Records from a collection
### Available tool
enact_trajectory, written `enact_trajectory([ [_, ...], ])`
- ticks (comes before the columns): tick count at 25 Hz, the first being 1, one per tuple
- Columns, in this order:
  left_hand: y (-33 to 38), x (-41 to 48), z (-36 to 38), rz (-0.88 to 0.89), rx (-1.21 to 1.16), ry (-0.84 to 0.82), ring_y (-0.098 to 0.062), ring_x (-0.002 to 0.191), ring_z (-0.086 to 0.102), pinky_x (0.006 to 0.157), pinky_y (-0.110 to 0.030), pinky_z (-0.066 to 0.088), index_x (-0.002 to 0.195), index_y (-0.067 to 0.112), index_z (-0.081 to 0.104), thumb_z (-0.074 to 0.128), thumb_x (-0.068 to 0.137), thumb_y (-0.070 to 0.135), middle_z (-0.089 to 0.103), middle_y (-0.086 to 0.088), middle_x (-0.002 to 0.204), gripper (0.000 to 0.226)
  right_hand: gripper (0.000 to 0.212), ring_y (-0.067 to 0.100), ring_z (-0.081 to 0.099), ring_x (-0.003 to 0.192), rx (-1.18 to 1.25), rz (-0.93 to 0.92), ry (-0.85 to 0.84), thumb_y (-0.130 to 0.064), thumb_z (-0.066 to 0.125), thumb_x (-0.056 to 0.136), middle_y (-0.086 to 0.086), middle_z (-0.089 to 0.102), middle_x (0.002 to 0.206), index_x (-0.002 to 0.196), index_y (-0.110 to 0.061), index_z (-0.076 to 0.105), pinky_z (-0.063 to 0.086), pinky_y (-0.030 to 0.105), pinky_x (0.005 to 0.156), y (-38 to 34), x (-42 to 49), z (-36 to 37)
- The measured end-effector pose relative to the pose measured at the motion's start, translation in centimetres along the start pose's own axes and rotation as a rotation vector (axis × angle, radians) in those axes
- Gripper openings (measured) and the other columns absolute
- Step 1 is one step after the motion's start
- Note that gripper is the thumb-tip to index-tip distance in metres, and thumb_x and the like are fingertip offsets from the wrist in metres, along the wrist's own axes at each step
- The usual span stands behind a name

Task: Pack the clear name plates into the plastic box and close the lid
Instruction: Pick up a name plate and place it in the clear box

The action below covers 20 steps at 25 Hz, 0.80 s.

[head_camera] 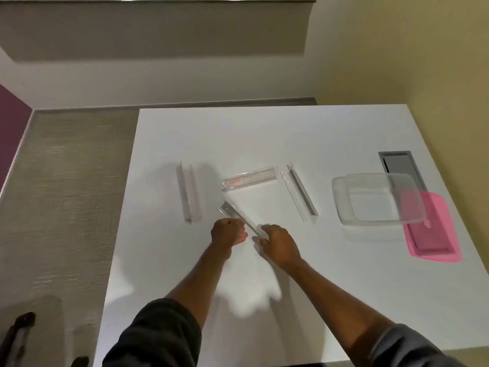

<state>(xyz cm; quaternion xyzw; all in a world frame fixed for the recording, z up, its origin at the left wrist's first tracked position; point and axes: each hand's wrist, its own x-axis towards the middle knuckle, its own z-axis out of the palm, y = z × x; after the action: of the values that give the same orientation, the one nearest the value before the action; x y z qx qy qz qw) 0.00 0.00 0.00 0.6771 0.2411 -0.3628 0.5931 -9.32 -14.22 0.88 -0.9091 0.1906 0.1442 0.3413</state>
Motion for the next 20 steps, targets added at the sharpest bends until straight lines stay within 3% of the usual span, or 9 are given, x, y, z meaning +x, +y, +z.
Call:
enact_trajectory([
  [2,-0.2,0.8,0.9,-0.030,-0.049,0.031,-0.040,0.097,0.081,0.088,-0.042,0.067,0.109,-0.001,0.073,0.079,0.097,0.013,0.078,-0.024,0.103,0.019,0.022,0.026,0.064,0.085,0.022,-0.014,0.028,-0.029,0.066,0.100,0.006,0.067,0.092,0.092,-0.009,0.065,0.054,0.040,0.075,0.3,0.5,0.6],
  [5,-0.7,1.7,1.9,-0.048,-0.082,0.032,-0.044,0.102,0.080,0.089,-0.046,0.068,0.101,-0.003,0.072,0.082,0.095,0.014,0.078,-0.031,0.107,0.021,0.021,0.024,0.068,0.089,-0.054,0.000,0.005,-0.028,0.064,0.102,0.006,0.069,0.100,0.101,-0.008,0.070,0.058,0.041,0.079,0.4,0.8,1.3],
  [10,-1.0,3.0,2.7,-0.026,0.023,0.085,-0.039,0.090,0.083,0.079,-0.042,0.070,0.088,-0.002,0.074,0.084,0.092,0.013,0.080,-0.026,0.101,0.018,0.018,0.023,0.070,0.082,-0.063,-0.017,0.001,-0.026,0.063,0.102,0.004,0.069,0.095,0.095,-0.010,0.070,0.059,0.038,0.071,1.0,1.5,1.3],
  [13,-1.0,2.9,2.7,0.018,0.127,0.124,-0.019,0.063,0.080,0.057,-0.024,0.065,0.082,0.006,0.074,0.084,0.093,0.017,0.081,-0.019,0.097,0.019,0.020,0.023,0.070,0.083,-0.041,-0.030,-0.012,-0.027,0.063,0.103,0.004,0.069,0.096,0.096,-0.010,0.070,0.060,0.042,0.072,1.4,1.6,1.3],
  [14,-1.0,2.8,2.7,0.022,0.134,0.134,-0.020,0.064,0.080,0.059,-0.026,0.066,0.081,0.007,0.074,0.083,0.093,0.016,0.082,-0.019,0.100,0.018,0.020,0.023,0.069,0.083,-0.026,-0.034,-0.014,-0.028,0.062,0.103,0.004,0.069,0.096,0.097,-0.010,0.070,0.060,0.043,0.073,1.5,1.6,1.4],
  [16,-1.1,2.6,2.8,0.003,0.116,0.132,-0.029,0.078,0.083,0.073,-0.036,0.070,0.095,0.004,0.076,0.081,0.096,0.012,0.081,-0.019,0.111,0.009,0.021,0.023,0.070,0.085,0.028,-0.030,-0.015,-0.032,0.064,0.102,0.004,0.069,0.099,0.103,-0.012,0.071,0.061,0.043,0.073,1.7,1.6,1.3],
  [18,-0.9,2.1,2.7,-0.004,0.114,0.113,-0.032,0.086,0.083,0.076,-0.039,0.071,0.124,-0.002,0.072,0.078,0.098,0.011,0.078,-0.018,0.124,0.029,0.025,0.020,0.072,0.091,0.086,-0.019,-0.012,-0.034,0.070,0.099,0.002,0.071,0.106,0.116,-0.015,0.071,0.064,0.039,0.075,1.8,1.8,0.9],
  [20,-0.6,1.5,2.6,0.008,0.088,0.101,-0.032,0.090,0.082,0.071,-0.035,0.070,0.140,-0.003,0.063,0.076,0.100,0.011,0.075,-0.019,0.130,0.044,0.037,0.019,0.073,0.098,0.148,-0.002,-0.034,-0.035,0.078,0.094,0.000,0.073,0.114,0.126,-0.017,0.069,0.065,0.038,0.079,2.0,2.0,0.2],
])
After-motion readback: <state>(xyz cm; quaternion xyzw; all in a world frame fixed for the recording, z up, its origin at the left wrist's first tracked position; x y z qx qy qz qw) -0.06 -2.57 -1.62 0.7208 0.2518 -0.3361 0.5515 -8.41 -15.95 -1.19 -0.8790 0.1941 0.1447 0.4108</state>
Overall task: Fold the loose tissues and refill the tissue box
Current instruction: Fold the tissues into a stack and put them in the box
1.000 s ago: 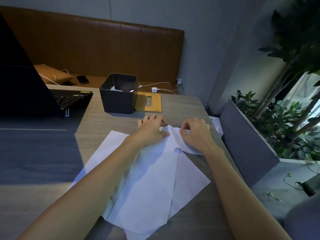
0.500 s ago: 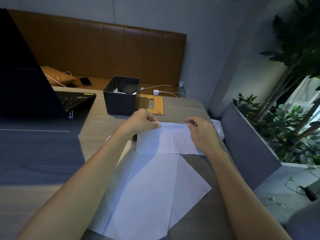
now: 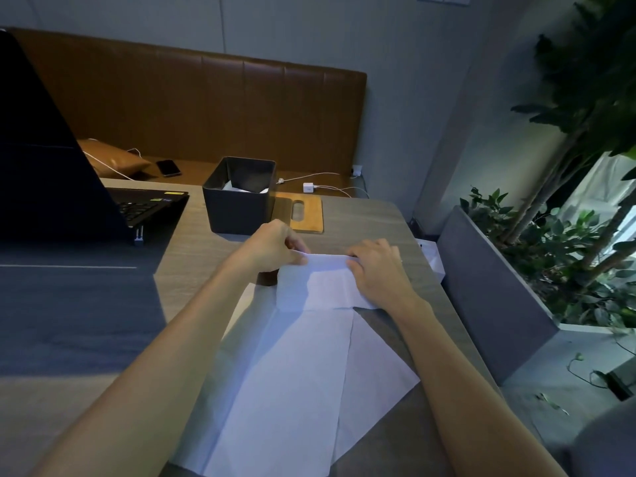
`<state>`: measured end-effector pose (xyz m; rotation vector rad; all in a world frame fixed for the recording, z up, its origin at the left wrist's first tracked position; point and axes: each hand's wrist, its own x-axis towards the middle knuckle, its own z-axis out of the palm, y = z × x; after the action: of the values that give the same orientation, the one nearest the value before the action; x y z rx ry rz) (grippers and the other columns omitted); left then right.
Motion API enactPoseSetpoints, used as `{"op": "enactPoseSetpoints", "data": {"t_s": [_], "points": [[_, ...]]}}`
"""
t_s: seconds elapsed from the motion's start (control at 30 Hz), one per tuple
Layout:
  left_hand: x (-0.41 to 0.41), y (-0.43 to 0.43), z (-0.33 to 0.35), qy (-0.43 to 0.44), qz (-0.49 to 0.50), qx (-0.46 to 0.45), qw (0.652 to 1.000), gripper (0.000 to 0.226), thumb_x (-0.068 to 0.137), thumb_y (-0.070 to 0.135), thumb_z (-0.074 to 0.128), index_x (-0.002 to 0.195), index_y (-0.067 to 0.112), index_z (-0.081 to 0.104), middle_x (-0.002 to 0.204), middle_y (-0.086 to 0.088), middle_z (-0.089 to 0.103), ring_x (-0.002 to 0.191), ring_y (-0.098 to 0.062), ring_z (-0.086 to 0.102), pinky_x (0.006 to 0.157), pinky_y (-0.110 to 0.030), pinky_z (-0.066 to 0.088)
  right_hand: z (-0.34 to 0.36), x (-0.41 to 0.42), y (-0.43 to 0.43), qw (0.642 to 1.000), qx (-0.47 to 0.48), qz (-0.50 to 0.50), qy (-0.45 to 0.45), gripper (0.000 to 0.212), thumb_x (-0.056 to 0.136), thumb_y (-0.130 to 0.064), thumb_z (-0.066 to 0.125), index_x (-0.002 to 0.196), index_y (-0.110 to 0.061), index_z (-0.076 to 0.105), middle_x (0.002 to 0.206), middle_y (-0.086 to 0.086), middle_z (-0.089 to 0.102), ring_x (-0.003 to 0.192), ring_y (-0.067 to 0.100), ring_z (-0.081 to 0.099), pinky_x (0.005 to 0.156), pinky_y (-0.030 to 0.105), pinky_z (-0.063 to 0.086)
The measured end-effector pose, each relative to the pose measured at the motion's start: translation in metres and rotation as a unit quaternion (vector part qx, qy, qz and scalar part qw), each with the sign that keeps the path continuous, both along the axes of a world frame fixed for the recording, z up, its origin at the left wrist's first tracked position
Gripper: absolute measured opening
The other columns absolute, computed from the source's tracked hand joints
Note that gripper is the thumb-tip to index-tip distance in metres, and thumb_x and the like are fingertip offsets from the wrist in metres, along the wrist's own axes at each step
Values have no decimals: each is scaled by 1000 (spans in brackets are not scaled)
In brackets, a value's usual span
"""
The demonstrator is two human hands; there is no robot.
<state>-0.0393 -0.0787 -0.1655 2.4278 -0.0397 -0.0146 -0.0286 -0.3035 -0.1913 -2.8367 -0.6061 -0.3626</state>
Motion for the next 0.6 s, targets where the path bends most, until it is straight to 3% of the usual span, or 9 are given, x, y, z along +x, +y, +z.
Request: {"op": "enactPoseSetpoints", "data": {"t_s": [0.23,0.47,0.6], "points": [[-2,9,2,21,-4,4,1000,16,88,30,78,102,23,79,97,4,69,92,-16,65,74,-25,59,5,-2,-2,998,60,7,2,27,107,-28,41,110,-21,68,116,-4,68,108,18,53,98,37,32],[-5,2,5,2,-3,-1,1000,14,93,27,72,100,18,81,91,5,72,89,-15,66,75,-26,60,8,-3,-5,995,95,5,-13,25,106,-28,45,107,-19,68,108,-2,70,102,19,58,99,38,31],[-5,11,7,-13,31,-1,999,13,92,24,73,101,17,80,91,4,71,87,-15,65,73,-23,56,6,6,-20,987,152,-38,-40,22,103,-26,52,104,-14,71,101,3,72,89,14,54,94,42,45]]}}
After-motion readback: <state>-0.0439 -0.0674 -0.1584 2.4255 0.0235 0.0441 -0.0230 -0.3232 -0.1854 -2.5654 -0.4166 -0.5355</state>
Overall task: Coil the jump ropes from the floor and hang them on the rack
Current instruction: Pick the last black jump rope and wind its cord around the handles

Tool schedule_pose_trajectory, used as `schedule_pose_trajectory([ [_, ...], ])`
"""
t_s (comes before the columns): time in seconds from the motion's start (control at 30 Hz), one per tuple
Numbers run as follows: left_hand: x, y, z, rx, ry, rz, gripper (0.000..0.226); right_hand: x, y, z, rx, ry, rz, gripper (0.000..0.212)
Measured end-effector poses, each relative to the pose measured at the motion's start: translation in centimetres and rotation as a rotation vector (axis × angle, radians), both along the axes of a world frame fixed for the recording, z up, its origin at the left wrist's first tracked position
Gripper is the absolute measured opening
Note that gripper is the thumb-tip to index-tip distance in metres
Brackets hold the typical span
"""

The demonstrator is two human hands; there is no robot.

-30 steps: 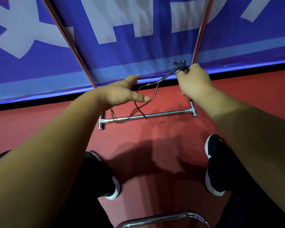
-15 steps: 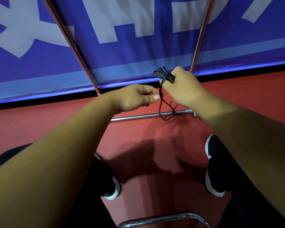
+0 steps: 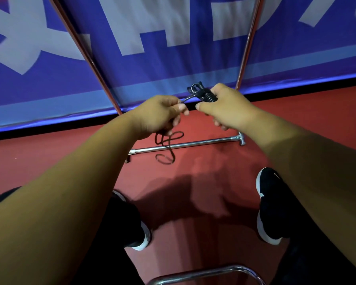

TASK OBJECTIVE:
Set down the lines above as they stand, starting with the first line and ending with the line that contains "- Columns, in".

TASK SOLUTION:
### Available tool
enact_trajectory, written `enact_trajectory([ [_, ...], ])`
- ticks (comes before the columns): tick count at 25 Hz, the first being 1, one per tuple
- Columns, in this order:

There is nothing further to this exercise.